I pointed at the chair. “Exactly what I mean about magic having a lot to answer for. Can you believe that shit?”
“Relax, I’m tired for some reason,” he looked down at where he seemed to be sweating. “I seem to have sprung a leak.”
I waved it off. “Probably just ectoplasm. Don’t worry, the folks who clean in here are used to strange fluids in strange places. So was that it? That all you needed to say?”
“I feel as though my time is nearly gone,” he said, taking up the same cadence as when he was reciting his message, “But I am here tonight to warn you that you have yet a chance and hope of escaping my fate. A chance and hope of my procuring, Psychopomp.”
“You’re a good guy, dude,” I told him.
“You will be haunted by three spirits,” he said.
I pointed the dildo at him. “Dammit, Doc, I will fuck a ghost up. Don’t you play with me. I’ll bust the shit out of you.”
He held his hands up. “This is the message again! There will be three more ghosts. They shall come at midnight on different days.”
I thought about it a minute. “Ghost of a friend I used to partner with… visited by three ghosts… are any of them related to Christmas in the past, present, or future?”
He shrugged. “I think so? I don’t have a lot of information about my current condition and what is compelling me to do and say these things.”
I brought the hand with the dildo up to rub my forehead, the veiny purple toy wobbling as I did so. “Just when I thought I was safe from Christmas, someone’s gone and pulled A Christmas Carol on me.”
“You think it was a person?” Doc asked. “If there is someone behind this, I haven’t met them or spoken with them.”
“Makes more sense to me than the universe suddenly changing how it works out of nowhere to spit out a bunch of ghosts related to a man-made holiday in the hopes of reforming me when I’m not even at my worst,” I explained.

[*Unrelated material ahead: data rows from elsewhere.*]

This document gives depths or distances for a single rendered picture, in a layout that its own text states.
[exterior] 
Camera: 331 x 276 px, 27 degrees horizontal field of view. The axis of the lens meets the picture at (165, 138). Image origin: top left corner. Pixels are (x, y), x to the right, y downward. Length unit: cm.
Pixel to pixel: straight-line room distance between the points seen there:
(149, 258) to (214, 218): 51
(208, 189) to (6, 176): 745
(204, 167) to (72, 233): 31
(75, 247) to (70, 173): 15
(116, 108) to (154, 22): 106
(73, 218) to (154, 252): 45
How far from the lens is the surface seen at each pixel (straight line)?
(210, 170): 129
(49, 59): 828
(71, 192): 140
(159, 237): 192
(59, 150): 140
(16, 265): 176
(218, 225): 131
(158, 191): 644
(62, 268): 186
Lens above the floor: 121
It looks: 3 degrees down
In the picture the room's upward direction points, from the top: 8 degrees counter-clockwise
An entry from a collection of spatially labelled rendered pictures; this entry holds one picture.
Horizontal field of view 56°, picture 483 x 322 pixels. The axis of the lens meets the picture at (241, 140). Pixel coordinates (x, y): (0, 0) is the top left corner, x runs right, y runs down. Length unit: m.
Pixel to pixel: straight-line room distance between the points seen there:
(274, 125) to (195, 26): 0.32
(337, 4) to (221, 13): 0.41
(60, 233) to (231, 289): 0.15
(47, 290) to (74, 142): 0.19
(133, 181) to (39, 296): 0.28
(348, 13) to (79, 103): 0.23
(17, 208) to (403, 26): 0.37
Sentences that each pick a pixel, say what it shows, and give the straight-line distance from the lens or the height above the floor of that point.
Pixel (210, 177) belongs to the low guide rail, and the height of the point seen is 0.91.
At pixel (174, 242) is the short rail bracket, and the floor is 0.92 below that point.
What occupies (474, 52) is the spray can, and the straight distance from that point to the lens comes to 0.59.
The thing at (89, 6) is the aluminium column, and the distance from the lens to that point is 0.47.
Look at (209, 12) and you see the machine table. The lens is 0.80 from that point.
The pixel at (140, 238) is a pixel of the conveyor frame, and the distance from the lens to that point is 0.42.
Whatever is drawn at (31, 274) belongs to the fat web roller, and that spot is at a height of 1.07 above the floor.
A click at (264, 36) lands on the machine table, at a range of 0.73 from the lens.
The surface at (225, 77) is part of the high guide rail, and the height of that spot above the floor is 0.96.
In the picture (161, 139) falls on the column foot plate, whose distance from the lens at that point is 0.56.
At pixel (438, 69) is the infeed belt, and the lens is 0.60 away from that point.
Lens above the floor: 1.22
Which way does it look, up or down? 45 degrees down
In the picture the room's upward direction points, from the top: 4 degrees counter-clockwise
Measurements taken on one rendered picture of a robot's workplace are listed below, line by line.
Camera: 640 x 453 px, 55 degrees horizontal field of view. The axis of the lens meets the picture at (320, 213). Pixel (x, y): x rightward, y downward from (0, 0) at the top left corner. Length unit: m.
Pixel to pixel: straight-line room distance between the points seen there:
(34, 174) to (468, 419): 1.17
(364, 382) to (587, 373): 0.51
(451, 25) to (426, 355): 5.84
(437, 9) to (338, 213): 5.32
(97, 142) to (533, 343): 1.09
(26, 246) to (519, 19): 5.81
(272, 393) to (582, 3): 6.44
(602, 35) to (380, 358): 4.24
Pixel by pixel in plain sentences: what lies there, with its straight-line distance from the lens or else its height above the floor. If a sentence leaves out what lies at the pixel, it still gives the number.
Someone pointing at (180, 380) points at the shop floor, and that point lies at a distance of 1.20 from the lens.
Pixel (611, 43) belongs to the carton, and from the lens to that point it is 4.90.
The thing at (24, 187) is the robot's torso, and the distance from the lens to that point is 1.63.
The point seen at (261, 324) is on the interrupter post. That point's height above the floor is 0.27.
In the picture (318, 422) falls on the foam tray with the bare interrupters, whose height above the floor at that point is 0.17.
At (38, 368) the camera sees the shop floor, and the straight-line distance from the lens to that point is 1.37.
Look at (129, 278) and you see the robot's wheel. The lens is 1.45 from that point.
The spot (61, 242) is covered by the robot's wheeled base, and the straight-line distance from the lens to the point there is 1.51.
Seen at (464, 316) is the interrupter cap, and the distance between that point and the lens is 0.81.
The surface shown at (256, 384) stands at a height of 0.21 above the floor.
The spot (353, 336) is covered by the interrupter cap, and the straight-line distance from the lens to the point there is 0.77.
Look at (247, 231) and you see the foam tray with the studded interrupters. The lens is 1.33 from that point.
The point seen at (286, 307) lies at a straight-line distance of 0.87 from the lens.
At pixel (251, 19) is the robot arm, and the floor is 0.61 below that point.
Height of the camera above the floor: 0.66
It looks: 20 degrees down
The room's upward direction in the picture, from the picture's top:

“I wish you luck,” Doctor said, standing up. “I must go, and I do not know if I shall ever see you again.” He adjusted the chain. “I will be glad to be rid of this.” He looked up at me. “Good luck staying out of this chain yourself. For what it’s worth, I hope you become a better person, but for your own sake. These violent delights have violent ends, you know.”
“We’ll see how it turns out.” I smiled at him as he began to fade away. “Rest in peace, Doc.”
When I was pretty sure he was gone, I sat back down on my bed to contemplate the necromancer and ghosts trying to mess with me. Then I laid back down and finally set the dildo I’d grabbed from the nightstand back where it had been, my fingers tracing the model name on the side that read, “Big Humbug”.